I heard the knock on the front door and got up to answer it, I knew it be Felix before I answered the door.

"Hey, bro" he greeted as I answered the door I felt my stomach skip as I saw him for the first time in person, I had a slight crush on him but I assumed it wouldn't be a problem.

"Hey, come on in, your room is down the hall" I pointed to the door as I tried to keep my dogs from jumping on him.

After he had got settle in we played a couple video games and recorded some videos. After a little bit we started drinking to, with my slightly intoxicated state I was finding it more difficult not to stare at Felix's face. He hadn't seemed to notice, though he was pretty tipsy himself.

"Ok, you had enough" I said slightly swaying as I stood up.

I went to reach over and take the bottle from him, but instead fell across his lap. Instead of getting up like I was trying to in my head I just laid there. After a few minutes of me laying across his lap I felt him getting turned on. In the back of my mind I knew I should get up and go to bed and never talk about this again. But instead I pulled myself up and pressed my lips against his, he didn't pull back but grabbed me and pulled me closer.

When I woke up me and him were on the couch naked intertwined. I tried to carefully detangle myself from him, but still managed to wake him up.

"Hey, um Ryan, I'll um just go call Marzia and see how she is" he said avoiding my eyes.

"Yeah, sounds good" I replied trying to ignore how awkward it was

Once I was in the safety of my room I let it sink in what I had done. I had took advantage of him while he was drunk.

"Oh god" I mumbled into my hands

I had made him cheat on his girlfriend and ruined our friendship. He would never want to see me again, why would he I was basically his rapist. I got dressed trying to ignore the swirling of dark thoughts hanging in my head.

When I got up the courage to come out into the living room Felix was already there.

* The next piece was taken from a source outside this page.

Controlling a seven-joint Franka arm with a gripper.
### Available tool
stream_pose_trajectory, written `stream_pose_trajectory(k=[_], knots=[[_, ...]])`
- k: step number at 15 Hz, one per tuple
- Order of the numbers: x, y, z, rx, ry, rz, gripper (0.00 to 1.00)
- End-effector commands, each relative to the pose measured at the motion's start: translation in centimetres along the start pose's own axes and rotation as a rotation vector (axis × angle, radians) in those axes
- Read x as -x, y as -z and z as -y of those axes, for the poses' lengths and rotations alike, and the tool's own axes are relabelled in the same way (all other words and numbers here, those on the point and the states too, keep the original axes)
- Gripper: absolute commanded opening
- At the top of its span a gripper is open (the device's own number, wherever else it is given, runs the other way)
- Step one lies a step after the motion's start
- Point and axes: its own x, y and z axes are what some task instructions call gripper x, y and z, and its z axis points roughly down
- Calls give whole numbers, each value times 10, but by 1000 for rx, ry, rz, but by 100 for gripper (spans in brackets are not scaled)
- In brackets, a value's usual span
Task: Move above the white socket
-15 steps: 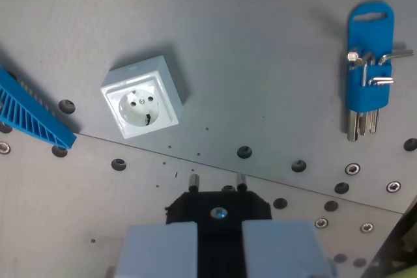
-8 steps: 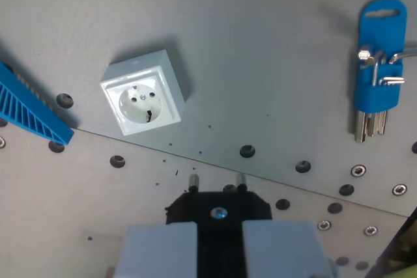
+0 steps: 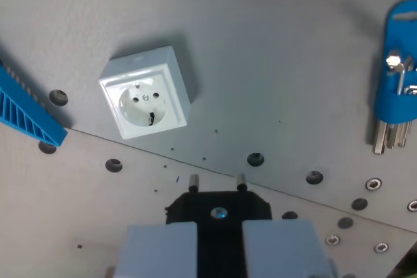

"Hey, Marzia says hi and she hopes you are well" Felix said still not looking at me

I felt even more of a sinking feeling in my stomach Marzia was so nice and sweet how could I do this to her.

"Oh, how is she?" I asked looking down peaking up through my hair at him.

"She's good, hey uh about last night I'd appreciate if you didn't tell her, we were drunk and I don't even remember all of it." He finished

"Oh yeah of course, it's no big deal of course I won't tell her."

"Thanks"

The next two was spent with us being less awkward around each other and just putting the one night stand behind us. But as bad as I felt for what had happened I still wished for more wished it could had led to something more

I could hear Felix arguing in the living room arguing on the phone with Marzia. I was trying to ignore the conversation to the best of my abilities so it wouldn't seem as though I was ease dropping on their phone call.

Once the arguing had stopped I walked out to the living room. Felix was standing in the middle of the living room, I walked up to him and tapped him n the shoulder.

"Hey is everything okay?" I asked

Instead of responding he grabbed my face and smashed our lips together. I moved closer to him to deepen the kiss. Such a large part of me was screaming to stop this now before it got out of hand, but it was so tempting to give in and kiss him.

When we were laying in bed together I turned to him.

"What are we?" I asked

"Don't worry about it bro, it doesn't matter"

I knew he didn't mean it like it sounded, but I could help but feel as if he said I didn't matter. It hurt, but one look at Felix's face and I decided he was worth it.

After the week was up Felix went home and left me alone with my thoughts. He said he'd back next year and I knew he was planning to pick up where we left off. In some ways I was happy he wanted me, but it I couldn't help but feeling the crushing sadness as I knew I wasn't his first choice.

He probably didn't realize that this would end terribly. It couldn't be kept a secret and in the end everyone would get hurt by it but for now he was worth it.